Output only an exact transcription of the line containing "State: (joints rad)" and all lines that follow it in the data below.

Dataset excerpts
%%
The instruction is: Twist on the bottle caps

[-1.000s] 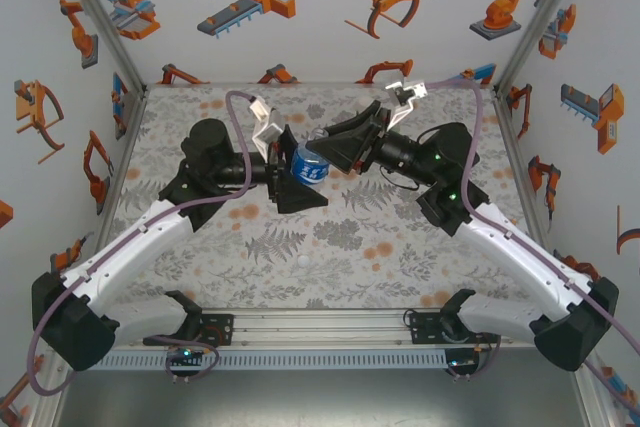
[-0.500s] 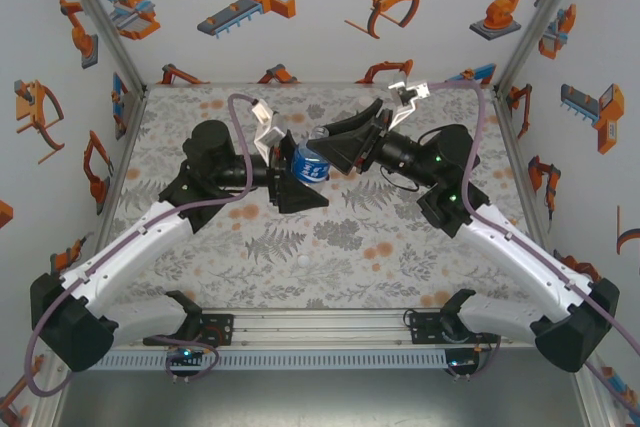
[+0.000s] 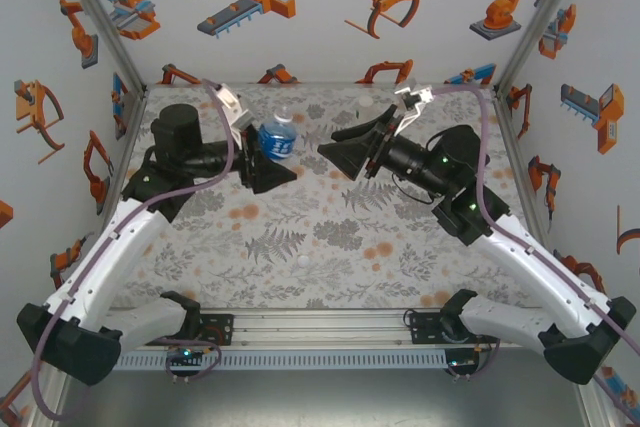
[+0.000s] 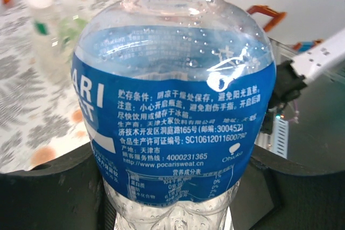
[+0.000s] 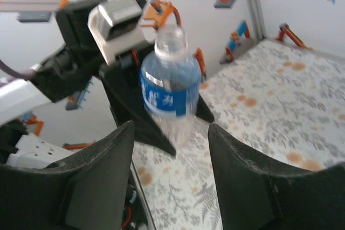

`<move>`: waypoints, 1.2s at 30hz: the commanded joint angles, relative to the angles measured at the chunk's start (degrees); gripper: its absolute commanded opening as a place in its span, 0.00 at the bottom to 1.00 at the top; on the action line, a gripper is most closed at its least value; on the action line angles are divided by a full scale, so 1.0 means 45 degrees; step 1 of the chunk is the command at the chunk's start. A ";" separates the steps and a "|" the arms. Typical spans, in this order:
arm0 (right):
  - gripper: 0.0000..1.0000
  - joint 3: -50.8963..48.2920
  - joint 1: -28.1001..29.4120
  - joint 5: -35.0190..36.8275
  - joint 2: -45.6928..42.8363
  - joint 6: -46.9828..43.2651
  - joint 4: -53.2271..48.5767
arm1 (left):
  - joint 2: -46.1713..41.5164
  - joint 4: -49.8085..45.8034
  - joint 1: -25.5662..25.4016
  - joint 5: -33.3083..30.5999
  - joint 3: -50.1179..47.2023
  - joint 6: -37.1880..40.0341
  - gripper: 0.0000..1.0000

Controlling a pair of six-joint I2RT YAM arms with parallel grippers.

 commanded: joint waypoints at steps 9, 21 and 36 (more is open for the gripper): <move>0.47 0.0795 0.1913 0.3956 0.1653 -0.0631 -0.5565 | 0.0730 -0.3698 0.1506 0.0016 0.1196 0.2876 0.00; 0.46 -0.0215 0.3412 0.4890 0.4352 0.0716 -0.6176 | 0.0260 0.4849 0.3398 0.3411 -0.2403 -0.2485 0.12; 0.45 0.0430 0.4248 0.5755 0.7727 0.1885 -0.7792 | -0.0676 0.1277 0.3445 -0.1036 -0.2462 -0.0014 0.00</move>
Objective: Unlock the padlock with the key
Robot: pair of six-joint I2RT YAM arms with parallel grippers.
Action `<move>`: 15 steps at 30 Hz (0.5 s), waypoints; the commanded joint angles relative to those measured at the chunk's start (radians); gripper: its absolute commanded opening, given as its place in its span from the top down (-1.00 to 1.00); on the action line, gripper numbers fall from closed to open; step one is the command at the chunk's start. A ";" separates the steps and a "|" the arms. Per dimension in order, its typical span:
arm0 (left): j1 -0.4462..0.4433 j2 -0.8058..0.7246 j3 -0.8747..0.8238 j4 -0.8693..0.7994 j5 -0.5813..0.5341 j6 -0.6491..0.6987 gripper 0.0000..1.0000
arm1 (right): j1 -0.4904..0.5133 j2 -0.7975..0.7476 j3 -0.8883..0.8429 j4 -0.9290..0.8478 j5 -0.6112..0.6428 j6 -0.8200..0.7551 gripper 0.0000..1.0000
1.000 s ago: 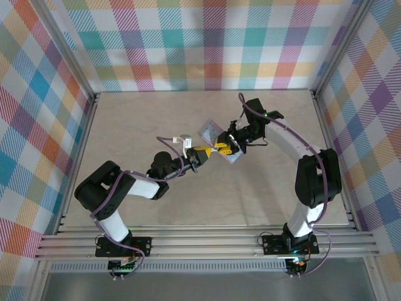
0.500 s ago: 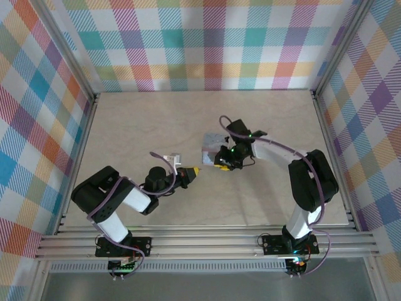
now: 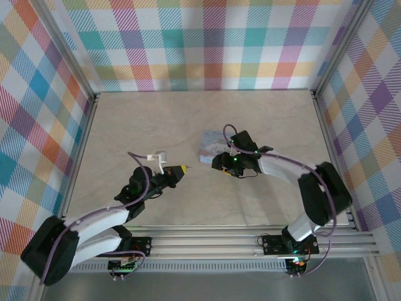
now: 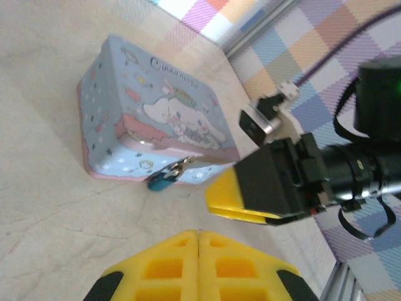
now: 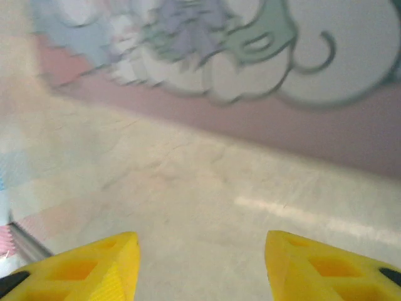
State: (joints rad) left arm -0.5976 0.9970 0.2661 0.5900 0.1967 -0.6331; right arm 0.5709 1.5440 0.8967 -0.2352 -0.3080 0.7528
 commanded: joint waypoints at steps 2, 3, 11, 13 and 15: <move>0.029 -0.110 0.057 -0.225 0.020 -0.038 1.00 | 0.007 -0.177 -0.073 0.141 -0.061 0.074 -0.08; 0.035 -0.119 0.062 -0.221 0.037 -0.060 1.00 | 0.010 -0.207 -0.088 0.189 -0.075 0.086 -0.08; 0.064 -0.034 0.056 0.110 0.171 -0.364 1.00 | 0.072 -0.260 -0.113 0.527 -0.206 0.184 -0.13; 0.064 -0.023 0.060 0.156 0.174 -0.401 1.00 | 0.085 -0.234 -0.110 0.585 -0.237 0.217 -0.12; 0.064 -0.023 0.068 0.176 0.175 -0.424 1.00 | 0.096 -0.206 -0.106 0.640 -0.263 0.246 -0.06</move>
State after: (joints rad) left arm -0.5442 0.9756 0.3099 0.6342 0.3332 -0.9558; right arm 0.6529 1.3018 0.7971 0.2489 -0.4931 0.9314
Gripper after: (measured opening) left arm 0.046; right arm 0.540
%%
* **Response to the task**
State: (joints rad) left arm -0.5976 0.9970 0.2661 0.5900 0.1967 -0.6331; right arm 0.5709 1.5440 0.8967 -0.2352 -0.3080 0.7528
 commanded: joint waypoints at steps 2, 3, 11, 13 and 15: <move>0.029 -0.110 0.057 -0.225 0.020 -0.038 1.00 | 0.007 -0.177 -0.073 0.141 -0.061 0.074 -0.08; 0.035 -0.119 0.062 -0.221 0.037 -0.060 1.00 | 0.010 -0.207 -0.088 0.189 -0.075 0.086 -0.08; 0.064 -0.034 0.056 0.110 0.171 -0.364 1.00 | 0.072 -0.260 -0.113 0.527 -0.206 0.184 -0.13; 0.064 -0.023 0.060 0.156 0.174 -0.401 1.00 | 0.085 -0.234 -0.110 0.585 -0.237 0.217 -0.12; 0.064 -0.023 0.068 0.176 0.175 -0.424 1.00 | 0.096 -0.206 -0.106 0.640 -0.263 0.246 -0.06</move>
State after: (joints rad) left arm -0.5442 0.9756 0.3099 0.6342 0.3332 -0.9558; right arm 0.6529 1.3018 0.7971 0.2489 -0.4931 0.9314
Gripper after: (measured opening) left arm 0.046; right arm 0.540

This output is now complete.